■ Assignment
Every line in the material below that includes "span" should be copied.
━━━━━━━━━━━━━━━━
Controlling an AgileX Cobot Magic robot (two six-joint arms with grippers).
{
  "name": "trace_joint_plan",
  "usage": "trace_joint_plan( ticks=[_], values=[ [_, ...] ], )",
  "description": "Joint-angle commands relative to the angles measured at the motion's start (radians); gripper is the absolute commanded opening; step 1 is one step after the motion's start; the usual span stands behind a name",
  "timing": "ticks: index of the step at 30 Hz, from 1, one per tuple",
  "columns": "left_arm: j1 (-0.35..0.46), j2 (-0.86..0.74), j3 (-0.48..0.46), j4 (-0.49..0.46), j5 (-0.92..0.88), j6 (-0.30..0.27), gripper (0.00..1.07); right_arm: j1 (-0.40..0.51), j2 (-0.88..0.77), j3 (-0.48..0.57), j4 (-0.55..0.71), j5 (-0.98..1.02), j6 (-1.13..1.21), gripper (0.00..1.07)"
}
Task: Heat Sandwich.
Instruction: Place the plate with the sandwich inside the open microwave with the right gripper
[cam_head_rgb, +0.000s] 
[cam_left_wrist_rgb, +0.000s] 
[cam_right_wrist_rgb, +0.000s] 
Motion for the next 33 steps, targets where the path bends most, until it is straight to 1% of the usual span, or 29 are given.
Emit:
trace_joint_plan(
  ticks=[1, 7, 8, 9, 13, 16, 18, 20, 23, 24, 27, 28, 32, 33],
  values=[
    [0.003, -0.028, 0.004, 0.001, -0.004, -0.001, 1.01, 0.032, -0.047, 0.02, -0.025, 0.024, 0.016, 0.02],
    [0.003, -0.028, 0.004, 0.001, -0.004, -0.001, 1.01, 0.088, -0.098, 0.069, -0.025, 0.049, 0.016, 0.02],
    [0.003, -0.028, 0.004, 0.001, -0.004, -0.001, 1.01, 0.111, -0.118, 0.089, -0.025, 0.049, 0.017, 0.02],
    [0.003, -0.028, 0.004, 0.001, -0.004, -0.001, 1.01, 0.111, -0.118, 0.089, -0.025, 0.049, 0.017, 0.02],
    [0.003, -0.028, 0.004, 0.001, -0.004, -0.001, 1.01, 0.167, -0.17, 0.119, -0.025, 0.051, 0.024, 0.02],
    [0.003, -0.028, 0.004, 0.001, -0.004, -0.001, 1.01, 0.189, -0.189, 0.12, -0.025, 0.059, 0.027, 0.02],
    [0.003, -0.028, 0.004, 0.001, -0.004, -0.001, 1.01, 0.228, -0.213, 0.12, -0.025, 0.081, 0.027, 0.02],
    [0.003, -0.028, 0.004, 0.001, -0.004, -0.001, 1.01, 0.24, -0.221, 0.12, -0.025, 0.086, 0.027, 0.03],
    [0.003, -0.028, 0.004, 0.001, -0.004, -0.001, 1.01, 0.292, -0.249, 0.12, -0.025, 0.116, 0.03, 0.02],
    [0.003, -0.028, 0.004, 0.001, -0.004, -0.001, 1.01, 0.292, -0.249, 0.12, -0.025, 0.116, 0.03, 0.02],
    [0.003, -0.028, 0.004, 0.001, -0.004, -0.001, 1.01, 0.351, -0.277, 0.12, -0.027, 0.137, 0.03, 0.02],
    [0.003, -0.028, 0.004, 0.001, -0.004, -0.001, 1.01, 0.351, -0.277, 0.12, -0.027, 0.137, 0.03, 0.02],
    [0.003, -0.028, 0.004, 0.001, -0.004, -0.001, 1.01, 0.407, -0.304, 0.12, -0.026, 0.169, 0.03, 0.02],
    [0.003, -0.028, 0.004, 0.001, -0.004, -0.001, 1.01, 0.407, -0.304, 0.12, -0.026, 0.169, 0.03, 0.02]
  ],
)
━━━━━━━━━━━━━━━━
■ Exercise response
  "description": "Joint-angle commands relative to the angles measured at the motion's start (radians); gripper is the absolute commanded opening; step 1 is one step after the motion's start; the usual span stands behind a name",
Motion for the next 33 steps, targets where the path bends most, until it is straight to 1% of the usual span, or 29 are given.

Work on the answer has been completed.